Places to Go Kayaking in the Edmonton Area
There are a lot of fantastic places to go kayaking near Edmonton, from small ponds and lakes to larger bodies of water and gentle rivers.
Here are some of the best places to kayak near Edmonton, all within a 1 hour drive of the city.
East of Edmonton, approximately 63 km from downtown
Astotin Lake, in Elk Island National Park, is one of the most popular places to go kayaking in the Edmonton area because it’s a familiar location, easily accessible, and there are rentals available (kayaks, canoes, and paddle boards) at the beach.
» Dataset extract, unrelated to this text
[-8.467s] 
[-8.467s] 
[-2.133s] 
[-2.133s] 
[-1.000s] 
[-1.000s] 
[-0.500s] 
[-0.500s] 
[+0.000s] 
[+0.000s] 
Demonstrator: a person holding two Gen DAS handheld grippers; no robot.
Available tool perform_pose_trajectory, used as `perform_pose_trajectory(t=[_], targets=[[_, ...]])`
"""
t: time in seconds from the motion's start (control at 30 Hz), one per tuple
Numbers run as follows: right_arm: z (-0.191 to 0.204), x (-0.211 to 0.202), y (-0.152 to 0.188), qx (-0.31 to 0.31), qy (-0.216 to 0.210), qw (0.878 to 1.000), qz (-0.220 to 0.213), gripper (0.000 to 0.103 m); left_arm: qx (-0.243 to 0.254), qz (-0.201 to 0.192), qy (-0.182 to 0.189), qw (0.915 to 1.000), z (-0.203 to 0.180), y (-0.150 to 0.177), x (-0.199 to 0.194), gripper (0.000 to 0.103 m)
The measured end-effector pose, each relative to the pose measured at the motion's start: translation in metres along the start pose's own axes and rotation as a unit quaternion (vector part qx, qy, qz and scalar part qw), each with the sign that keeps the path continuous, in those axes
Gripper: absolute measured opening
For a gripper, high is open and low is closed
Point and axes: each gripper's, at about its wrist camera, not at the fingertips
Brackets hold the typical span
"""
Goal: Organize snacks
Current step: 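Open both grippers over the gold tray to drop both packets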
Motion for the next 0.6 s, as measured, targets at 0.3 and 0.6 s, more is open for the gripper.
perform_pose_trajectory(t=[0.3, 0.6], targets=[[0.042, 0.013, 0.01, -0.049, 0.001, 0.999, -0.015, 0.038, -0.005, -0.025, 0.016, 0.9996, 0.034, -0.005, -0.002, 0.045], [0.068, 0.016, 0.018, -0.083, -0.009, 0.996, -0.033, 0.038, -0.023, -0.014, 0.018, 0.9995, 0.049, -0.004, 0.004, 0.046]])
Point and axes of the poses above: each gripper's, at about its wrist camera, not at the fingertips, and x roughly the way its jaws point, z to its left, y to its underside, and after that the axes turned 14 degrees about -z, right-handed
For those who have their own kayak or canoe, there’s a convenient boat launch where you can drive right up to the water to unload then park nearby.
The lake is quite large and there are several forested islands, peninsulas, and sheltered bays to explore. The lake can also be good for bird watching and you’ll even see some beaver lodges. There are some nice sunsets too!
Motorized boats aren’t allowed on the lake so paddling here is peaceful, especially the further away you get from the busy beach area.
As enjoyable as it is to paddle at Astotin Lake, there are a few downsides. The lake sometimes gets blue-green algae in the summer and parking can be hard to find on the weekends. You’ll also need to buy a park pass since the lake is in a national park.
Read more: Kayaking Astotin Lake
East of Edmonton, approximately 55 km from downtown
One of the most beautiful and tranquil places to go kayaking near Edmonton is Islet Lake in Cooking Lake-Blackfoot Provincial Recreation Area.
This small, scenic lake has a densely forested shoreline, a large island in the middle, and a few smaller islands at the north end. There are also reeds around the lake’s edge where you might see some birds perched and singing in the sun.
Islet Lake is popular with waterfowl and you could even spot some muskrats swimming about.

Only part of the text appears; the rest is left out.